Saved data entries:
[Start of Attachment]
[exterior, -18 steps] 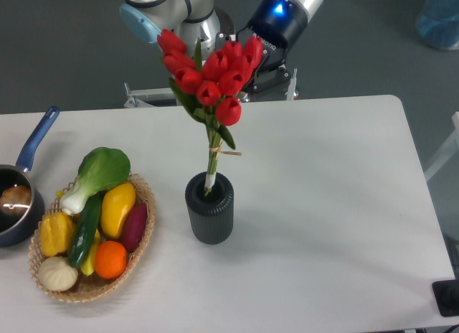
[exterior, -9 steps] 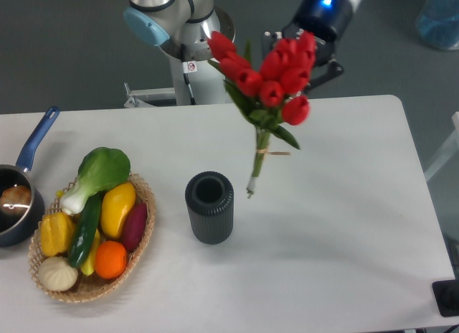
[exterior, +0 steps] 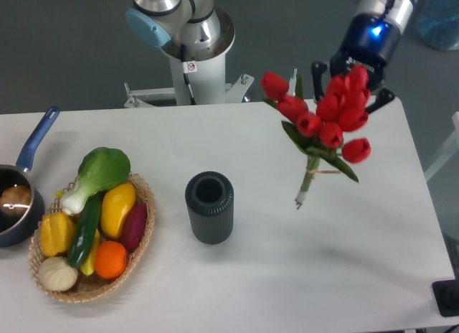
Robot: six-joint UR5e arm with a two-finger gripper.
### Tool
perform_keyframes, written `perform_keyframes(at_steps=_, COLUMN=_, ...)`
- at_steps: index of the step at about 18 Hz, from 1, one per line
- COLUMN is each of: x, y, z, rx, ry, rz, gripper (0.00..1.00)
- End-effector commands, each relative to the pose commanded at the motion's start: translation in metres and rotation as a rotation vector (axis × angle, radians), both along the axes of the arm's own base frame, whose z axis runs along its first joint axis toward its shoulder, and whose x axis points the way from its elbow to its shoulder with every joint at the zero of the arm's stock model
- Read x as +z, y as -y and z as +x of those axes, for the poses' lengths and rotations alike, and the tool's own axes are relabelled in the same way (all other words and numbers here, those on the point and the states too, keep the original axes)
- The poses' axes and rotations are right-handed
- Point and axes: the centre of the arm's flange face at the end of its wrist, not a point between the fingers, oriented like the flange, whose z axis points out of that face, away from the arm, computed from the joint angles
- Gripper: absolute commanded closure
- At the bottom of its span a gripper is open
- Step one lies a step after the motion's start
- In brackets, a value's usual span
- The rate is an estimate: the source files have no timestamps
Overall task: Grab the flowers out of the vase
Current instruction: 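Carry the held tulips away from the vase and lower them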
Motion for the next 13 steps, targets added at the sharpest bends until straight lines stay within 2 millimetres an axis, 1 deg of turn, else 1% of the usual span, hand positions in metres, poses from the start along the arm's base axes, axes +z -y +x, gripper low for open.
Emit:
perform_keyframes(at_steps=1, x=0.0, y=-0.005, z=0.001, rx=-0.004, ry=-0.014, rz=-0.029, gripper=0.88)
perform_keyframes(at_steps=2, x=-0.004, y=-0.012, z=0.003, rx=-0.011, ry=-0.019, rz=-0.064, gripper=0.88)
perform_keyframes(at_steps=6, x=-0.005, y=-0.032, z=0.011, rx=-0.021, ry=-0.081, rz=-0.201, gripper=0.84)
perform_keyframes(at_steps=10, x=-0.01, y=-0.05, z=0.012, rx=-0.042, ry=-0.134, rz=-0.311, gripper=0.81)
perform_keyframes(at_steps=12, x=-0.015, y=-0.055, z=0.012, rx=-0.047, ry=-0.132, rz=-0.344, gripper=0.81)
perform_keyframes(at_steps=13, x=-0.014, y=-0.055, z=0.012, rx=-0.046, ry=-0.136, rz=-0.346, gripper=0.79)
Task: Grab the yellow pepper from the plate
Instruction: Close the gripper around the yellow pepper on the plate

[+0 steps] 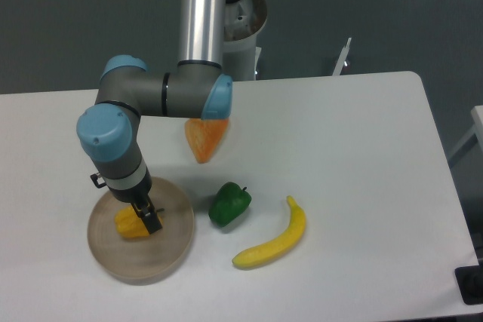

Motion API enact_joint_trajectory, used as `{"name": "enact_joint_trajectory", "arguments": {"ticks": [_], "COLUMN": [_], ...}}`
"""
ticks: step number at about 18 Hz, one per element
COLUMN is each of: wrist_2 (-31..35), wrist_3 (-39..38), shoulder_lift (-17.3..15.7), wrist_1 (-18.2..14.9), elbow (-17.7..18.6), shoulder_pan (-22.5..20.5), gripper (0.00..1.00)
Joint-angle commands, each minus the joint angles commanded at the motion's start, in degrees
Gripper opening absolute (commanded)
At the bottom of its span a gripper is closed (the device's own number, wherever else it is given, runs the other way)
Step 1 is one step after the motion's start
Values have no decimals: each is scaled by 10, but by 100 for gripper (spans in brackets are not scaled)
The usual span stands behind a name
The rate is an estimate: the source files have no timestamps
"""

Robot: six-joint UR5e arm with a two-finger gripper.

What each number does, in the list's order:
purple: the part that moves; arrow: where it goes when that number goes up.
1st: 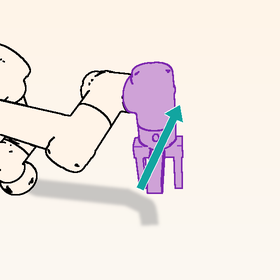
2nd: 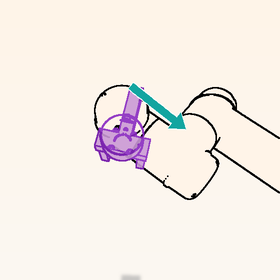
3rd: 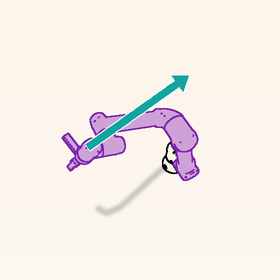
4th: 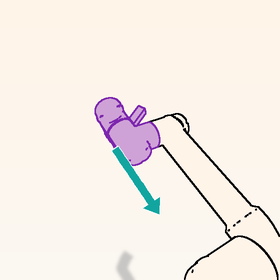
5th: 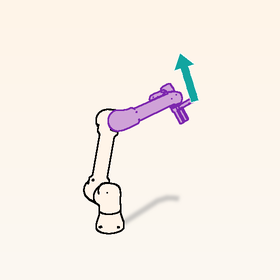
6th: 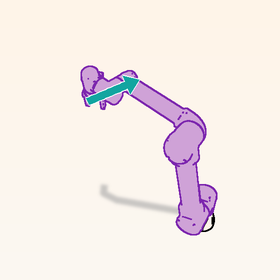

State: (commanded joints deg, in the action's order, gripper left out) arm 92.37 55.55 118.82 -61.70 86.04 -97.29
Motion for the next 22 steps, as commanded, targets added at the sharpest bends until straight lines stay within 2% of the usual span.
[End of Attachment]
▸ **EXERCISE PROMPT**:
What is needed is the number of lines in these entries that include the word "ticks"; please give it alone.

▸ **FINISHED TASK**:
2